The output should contain the listing word for word and no pictures.

**SOURCE DATA**
================================
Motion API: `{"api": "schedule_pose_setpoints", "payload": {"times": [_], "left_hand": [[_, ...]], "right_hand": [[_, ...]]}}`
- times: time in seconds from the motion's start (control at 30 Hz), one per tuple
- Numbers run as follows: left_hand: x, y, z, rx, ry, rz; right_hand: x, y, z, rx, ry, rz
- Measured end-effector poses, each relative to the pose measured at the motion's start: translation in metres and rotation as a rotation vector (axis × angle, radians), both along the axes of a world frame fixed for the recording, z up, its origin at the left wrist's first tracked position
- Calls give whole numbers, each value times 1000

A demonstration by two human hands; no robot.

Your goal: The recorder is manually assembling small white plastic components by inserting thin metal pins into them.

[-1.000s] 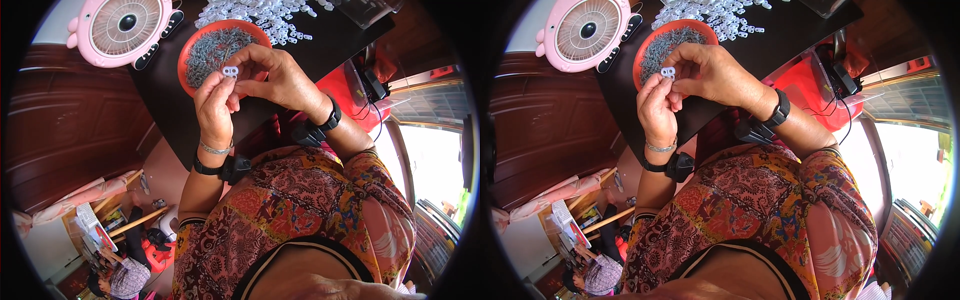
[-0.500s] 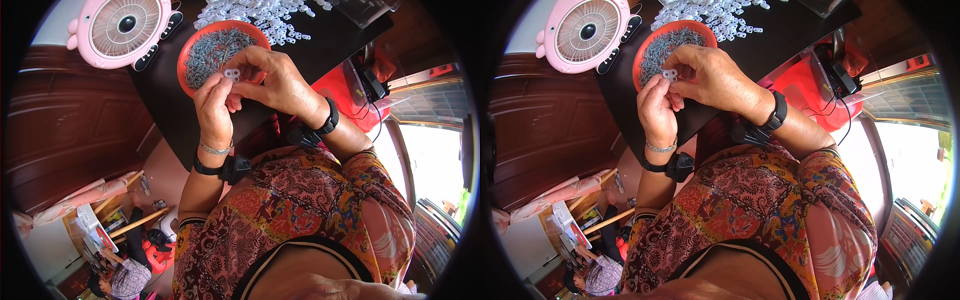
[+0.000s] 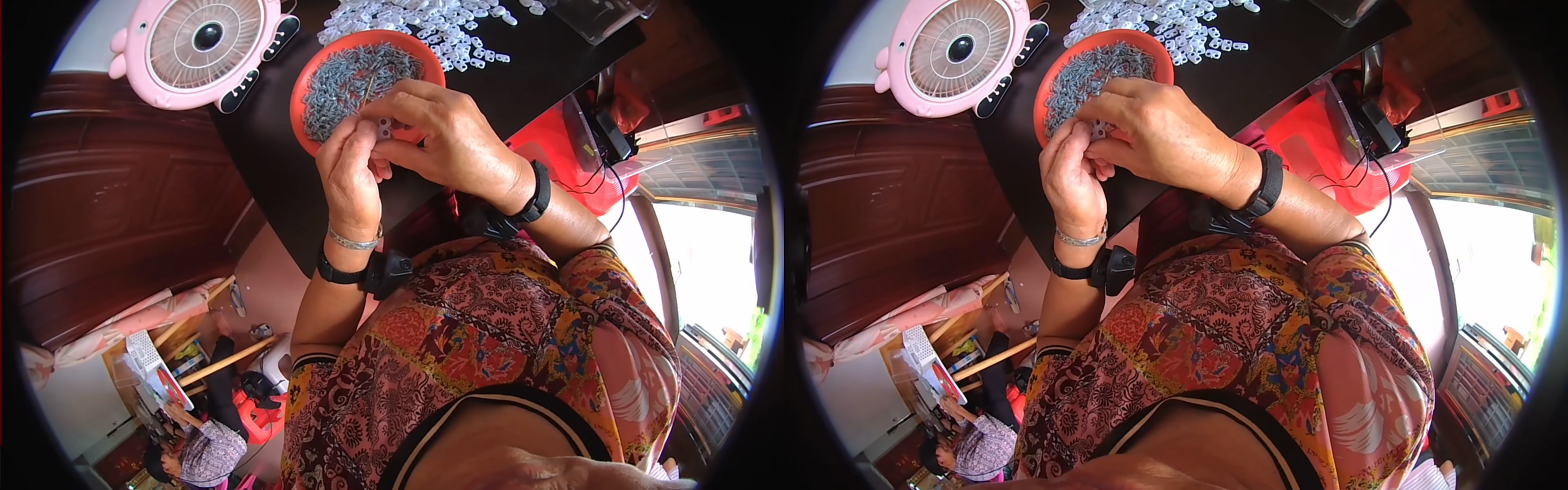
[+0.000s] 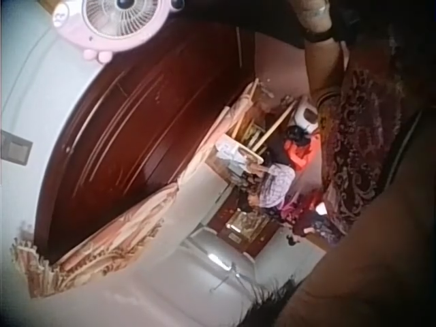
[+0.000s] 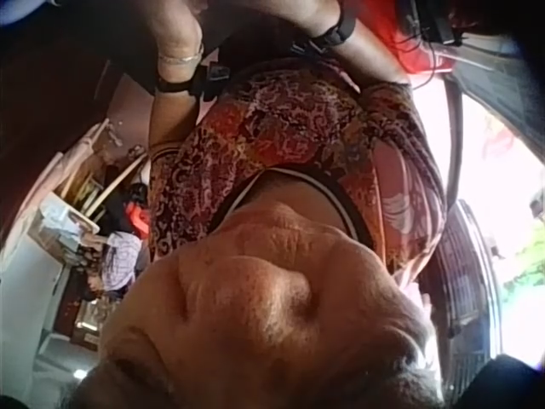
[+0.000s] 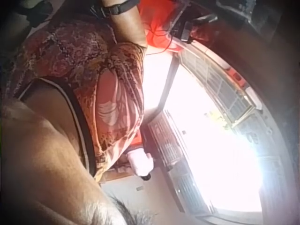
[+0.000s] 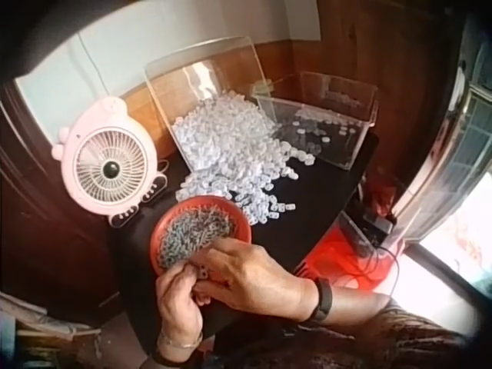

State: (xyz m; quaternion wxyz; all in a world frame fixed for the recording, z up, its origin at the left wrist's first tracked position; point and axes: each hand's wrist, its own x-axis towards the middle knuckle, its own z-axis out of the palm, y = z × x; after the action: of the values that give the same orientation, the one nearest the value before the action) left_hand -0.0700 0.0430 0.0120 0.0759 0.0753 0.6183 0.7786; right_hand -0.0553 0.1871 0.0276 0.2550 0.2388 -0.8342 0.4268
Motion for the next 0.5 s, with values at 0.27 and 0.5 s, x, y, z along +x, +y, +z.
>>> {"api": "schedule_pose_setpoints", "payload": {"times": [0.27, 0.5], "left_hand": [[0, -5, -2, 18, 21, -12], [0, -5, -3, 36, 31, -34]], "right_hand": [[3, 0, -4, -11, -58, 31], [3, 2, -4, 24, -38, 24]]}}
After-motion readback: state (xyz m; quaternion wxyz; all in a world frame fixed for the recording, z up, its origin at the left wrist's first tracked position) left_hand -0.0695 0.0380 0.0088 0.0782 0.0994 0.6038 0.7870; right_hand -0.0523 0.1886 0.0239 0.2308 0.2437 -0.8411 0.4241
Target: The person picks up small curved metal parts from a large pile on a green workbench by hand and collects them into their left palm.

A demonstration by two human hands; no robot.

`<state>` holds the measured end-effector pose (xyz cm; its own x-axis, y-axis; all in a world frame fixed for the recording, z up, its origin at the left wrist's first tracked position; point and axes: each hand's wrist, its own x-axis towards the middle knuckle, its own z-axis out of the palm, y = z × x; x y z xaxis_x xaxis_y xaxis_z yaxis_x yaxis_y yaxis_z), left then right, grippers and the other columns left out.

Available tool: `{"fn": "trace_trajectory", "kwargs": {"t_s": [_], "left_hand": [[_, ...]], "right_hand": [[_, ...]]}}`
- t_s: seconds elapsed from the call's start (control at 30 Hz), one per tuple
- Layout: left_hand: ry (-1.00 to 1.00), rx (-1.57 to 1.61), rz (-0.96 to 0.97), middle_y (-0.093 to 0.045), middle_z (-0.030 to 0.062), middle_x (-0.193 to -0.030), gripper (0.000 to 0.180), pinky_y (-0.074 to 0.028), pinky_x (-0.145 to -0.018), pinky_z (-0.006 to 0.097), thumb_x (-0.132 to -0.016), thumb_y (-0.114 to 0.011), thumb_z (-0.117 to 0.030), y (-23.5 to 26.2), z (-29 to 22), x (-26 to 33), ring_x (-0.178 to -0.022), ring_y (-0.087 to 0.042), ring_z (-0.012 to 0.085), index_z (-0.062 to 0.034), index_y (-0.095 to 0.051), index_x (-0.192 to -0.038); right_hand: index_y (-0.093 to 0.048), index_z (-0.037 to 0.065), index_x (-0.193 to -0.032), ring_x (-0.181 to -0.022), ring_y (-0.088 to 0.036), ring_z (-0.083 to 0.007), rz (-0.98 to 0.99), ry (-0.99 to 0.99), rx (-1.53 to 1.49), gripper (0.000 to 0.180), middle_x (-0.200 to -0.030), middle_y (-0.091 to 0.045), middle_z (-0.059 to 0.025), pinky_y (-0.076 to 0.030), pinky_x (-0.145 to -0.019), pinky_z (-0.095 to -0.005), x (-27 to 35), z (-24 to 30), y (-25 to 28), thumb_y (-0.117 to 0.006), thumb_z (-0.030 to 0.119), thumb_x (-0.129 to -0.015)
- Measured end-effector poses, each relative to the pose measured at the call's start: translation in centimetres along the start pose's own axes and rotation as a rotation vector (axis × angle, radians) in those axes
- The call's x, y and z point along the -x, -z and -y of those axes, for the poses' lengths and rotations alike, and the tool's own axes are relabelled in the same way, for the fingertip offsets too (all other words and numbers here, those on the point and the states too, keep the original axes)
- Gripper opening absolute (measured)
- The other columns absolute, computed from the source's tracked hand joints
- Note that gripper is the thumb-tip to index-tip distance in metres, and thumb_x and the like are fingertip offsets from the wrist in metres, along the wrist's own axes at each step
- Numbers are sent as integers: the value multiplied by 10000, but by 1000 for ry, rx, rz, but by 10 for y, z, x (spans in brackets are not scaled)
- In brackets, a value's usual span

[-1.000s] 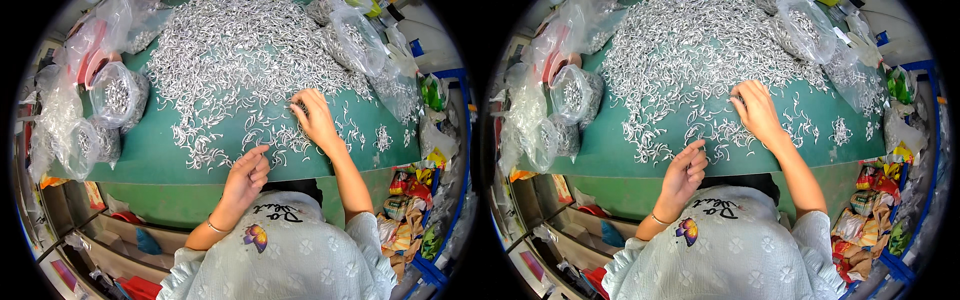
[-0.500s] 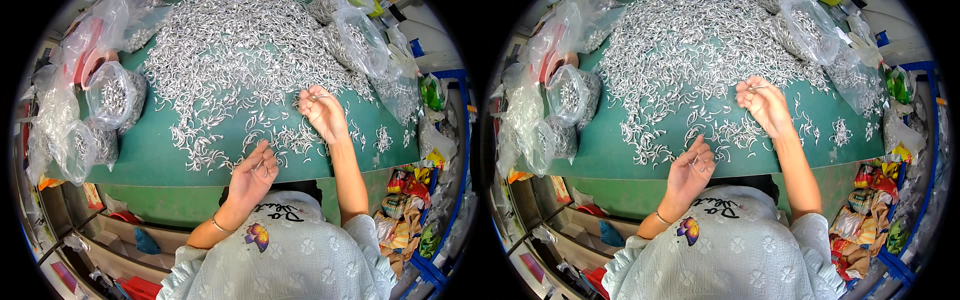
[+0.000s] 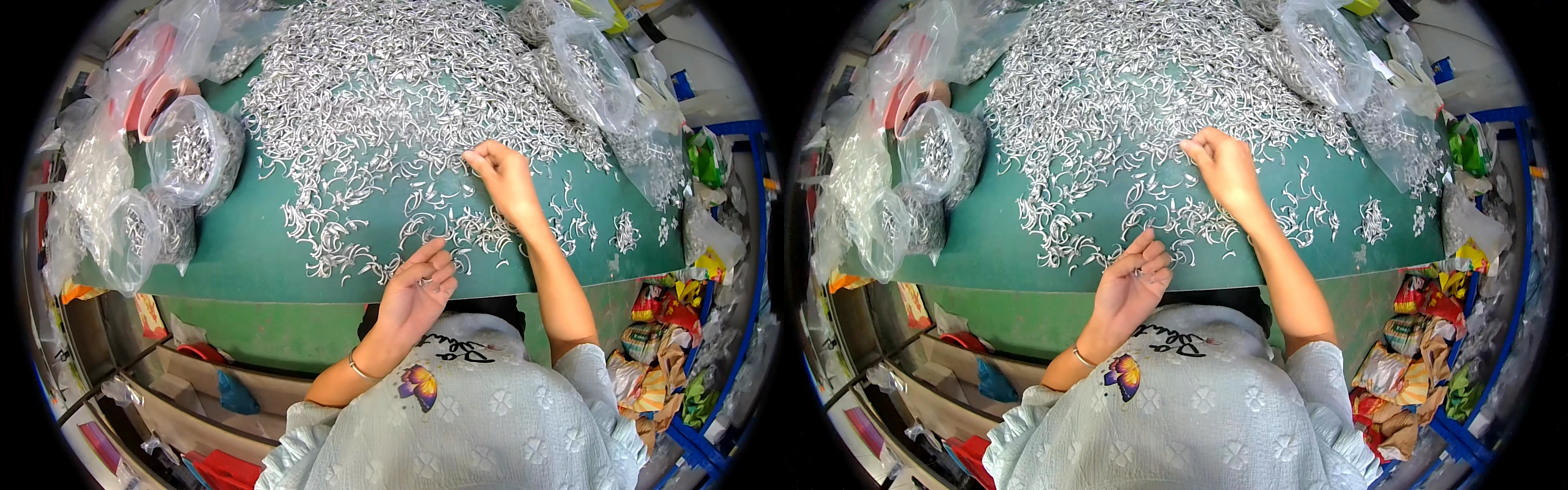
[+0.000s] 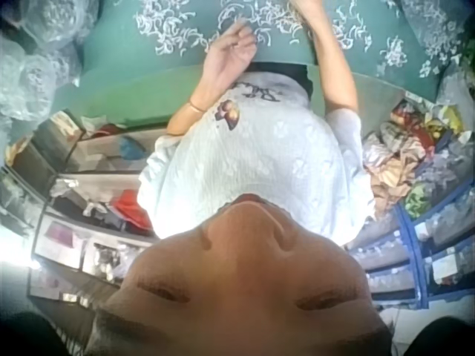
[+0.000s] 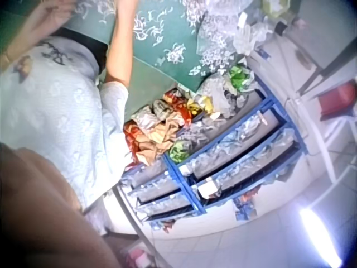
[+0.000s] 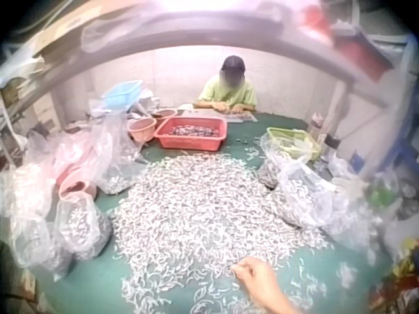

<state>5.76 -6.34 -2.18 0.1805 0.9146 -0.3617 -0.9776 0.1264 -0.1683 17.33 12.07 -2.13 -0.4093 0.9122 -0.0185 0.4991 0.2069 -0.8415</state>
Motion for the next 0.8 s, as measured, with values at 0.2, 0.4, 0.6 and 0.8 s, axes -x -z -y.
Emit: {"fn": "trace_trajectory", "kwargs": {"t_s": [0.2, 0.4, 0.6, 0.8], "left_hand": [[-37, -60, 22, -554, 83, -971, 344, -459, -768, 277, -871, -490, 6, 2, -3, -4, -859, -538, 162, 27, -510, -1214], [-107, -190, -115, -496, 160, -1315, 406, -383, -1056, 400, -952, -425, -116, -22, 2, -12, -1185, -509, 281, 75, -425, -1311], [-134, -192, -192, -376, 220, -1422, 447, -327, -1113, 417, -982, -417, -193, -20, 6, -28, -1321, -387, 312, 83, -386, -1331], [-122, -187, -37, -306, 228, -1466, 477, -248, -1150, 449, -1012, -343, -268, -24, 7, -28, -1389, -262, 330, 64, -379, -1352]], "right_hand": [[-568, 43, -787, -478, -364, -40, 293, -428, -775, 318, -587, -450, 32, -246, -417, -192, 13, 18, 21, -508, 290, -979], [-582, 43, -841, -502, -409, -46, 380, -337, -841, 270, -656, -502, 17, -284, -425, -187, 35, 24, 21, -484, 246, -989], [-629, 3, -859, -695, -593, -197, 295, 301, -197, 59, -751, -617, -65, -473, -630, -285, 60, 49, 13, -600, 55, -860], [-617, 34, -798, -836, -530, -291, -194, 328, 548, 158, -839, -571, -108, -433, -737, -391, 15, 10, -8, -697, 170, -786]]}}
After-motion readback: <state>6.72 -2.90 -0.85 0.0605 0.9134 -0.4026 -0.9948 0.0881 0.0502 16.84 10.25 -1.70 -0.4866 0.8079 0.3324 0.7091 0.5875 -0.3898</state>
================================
**EXPECTED ANSWER**
Motion API: `{"api": "schedule_pose_setpoints", "payload": {"times": [_], "left_hand": [[_, ...]], "right_hand": [[_, ...]]}}`
- times: time in seconds from the motion's start (control at 30 Hz), one per tuple
- Numbers run as follows: left_hand: x, y, z, rx, ry, rz; right_hand: x, y, z, rx, ry, rz
- Measured end-effector poses, each relative to the pose measured at the motion's start: translation in metres and rotation as a rotation vector (axis × angle, radians), both along the axes of a world frame fixed for the recording, z up, its origin at the left wrist's first tracked position
- Calls give whole numbers, each value times 1000

A demonstration by two human hands; no robot.

Your goal: The recorder is manually assembling small white plastic components by inserting thin metal pins into them.

[-1.000s] 
[-0.500s] 
[+0.000s] 
[+0.000s] 
[+0.000s] 
[+0.000s] 
[+0.000s] 

State: (xyz m; quaternion wxyz; all in a world frame fixed for the recording, z up, its origin at the left wrist's first tracked position; point and axes: each hand's wrist, its own x-axis towards the middle knuckle, its own z-axis out of the palm, y = z × x; after the action: of the values that give the same orientation, the one nearest the value before the action) left_hand -0.0700 0.0430 0.0120 0.0759 0.0753 0.6183 0.7786; right_hand -0.0553 0.1871 0.0276 0.2550 0.2388 -0.8342 0.4268
Motion for the next 0.5 s, with values at 0.27 and 0.5 s, x, y, z along +x, +y, +z.
>>> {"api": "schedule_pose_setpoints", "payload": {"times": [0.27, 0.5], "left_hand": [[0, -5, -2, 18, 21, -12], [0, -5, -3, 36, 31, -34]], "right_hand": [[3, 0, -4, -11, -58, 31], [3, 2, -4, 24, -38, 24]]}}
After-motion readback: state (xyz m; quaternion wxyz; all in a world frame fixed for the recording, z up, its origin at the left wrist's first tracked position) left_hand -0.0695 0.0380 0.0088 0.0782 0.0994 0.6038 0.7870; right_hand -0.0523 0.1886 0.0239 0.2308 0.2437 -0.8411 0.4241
Target: The person picks up small curved metal parts from a large pile on a green workbench by hand and collects them into their left palm.

A demonstration by two human hands; no robot.

`<state>` holds the measured end-effector pose (xyz cm; its own x-axis, y-axis; all in a world frame fixed for the recording, z up, its origin at the left wrist's first tracked position; point and axes: each hand's wrist, its own x-axis towards the middle knuckle, its own z-axis out of the palm, y = z × x; x y z xaxis_x xaxis_y xaxis_z yaxis_x yaxis_y yaxis_z), left then right, grippers and the other columns left out.

Available tool: `{"fn": "trace_trajectory", "kwargs": {"t_s": [_], "left_hand": [[_, ...]], "right_hand": [[_, ...]]}}`
- t_s: seconds elapsed from the call's start (control at 30 Hz), one per tuple
- Layout: left_hand: ry (-1.00 to 1.00), rx (-1.57 to 1.61), rz (-0.96 to 0.97), middle_y (-0.093 to 0.045), middle_z (-0.030 to 0.062), middle_x (-0.193 to -0.030), gripper (0.000 to 0.180), pinky_y (-0.074 to 0.028), pinky_x (-0.145 to -0.018), pinky_z (-0.006 to 0.097), thumb_x (-0.132 to -0.016), thumb_y (-0.114 to 0.011), thumb_z (-0.117 to 0.030), y (-23.5 to 26.2), z (-29 to 22), x (-26 to 33), ring_x (-0.178 to -0.022), ring_y (-0.087 to 0.042), ring_z (-0.012 to 0.085), index_z (-0.062 to 0.034), index_y (-0.095 to 0.051), index_x (-0.192 to -0.038); right_hand: index_y (-0.093 to 0.048), index_z (-0.037 to 0.065), index_x (-0.193 to -0.032), ring_x (-0.181 to -0.022), ring_y (-0.088 to 0.036), ring_z (-0.083 to 0.007), rz (-0.98 to 0.99), ry (-0.99 to 0.99), rx (-1.53 to 1.49), gripper (0.000 to 0.180), middle_x (-0.200 to -0.030), middle_y (-0.091 to 0.045), middle_z (-0.059 to 0.025), pinky_y (-0.076 to 0.030), pinky_x (-0.145 to -0.019), pinky_z (-0.095 to -0.005), x (-27 to 35), z (-24 to 30), y (-25 to 28), thumb_y (-0.117 to 0.006), thumb_z (-0.030 to 0.119), thumb_x (-0.129 to -0.015)
- Measured end-effector poses, each relative to the pose measured at the call's start: translation in centimetres along the start pose's own axes and rotation as a rotation vector (axis × angle, radians) in those axes
- The call's x, y and z point along the -x, -z and -y of those axes, for the poses' lengths and rotations alike, and the tool's own axes are relabelled in the same way, for the fingertip offsets too (all other words and numbers here, those on the point and the states too, keep the original axes)
- Gripper opening absolute (measured)
- The other columns absolute, computed from the source's tracked hand joints
- Note that gripper is the thumb-tip to index-tip distance in metres, and thumb_x and the like are fingertip offsets from the wrist in metres, along the wrist's own axes at each step
- Numbers are sent as integers: the value multiplied by 10000, but by 1000 for ry, rx, rz, but by 10 for y, z, x (spans in brackets are not scaled)
- In brackets, a value's usual span

[-1.000s] 
[-0.500s] 
[+0.000s] 
[+0.000s] 
[+0.000s] 
[+0.000s] 

<state>5.76 -6.34 -2.18 0.1805 0.9146 -0.3617 -0.9776 0.1264 -0.1683 17.33 12.07 -2.13 -0.4093 0.9122 -0.0185 0.4991 0.2069 -0.8415</state>
Motion for the next 0.8 s, as measured, with values at 0.2, 0.4, 0.6 and 0.8 s, axes -x -z -y.
Emit: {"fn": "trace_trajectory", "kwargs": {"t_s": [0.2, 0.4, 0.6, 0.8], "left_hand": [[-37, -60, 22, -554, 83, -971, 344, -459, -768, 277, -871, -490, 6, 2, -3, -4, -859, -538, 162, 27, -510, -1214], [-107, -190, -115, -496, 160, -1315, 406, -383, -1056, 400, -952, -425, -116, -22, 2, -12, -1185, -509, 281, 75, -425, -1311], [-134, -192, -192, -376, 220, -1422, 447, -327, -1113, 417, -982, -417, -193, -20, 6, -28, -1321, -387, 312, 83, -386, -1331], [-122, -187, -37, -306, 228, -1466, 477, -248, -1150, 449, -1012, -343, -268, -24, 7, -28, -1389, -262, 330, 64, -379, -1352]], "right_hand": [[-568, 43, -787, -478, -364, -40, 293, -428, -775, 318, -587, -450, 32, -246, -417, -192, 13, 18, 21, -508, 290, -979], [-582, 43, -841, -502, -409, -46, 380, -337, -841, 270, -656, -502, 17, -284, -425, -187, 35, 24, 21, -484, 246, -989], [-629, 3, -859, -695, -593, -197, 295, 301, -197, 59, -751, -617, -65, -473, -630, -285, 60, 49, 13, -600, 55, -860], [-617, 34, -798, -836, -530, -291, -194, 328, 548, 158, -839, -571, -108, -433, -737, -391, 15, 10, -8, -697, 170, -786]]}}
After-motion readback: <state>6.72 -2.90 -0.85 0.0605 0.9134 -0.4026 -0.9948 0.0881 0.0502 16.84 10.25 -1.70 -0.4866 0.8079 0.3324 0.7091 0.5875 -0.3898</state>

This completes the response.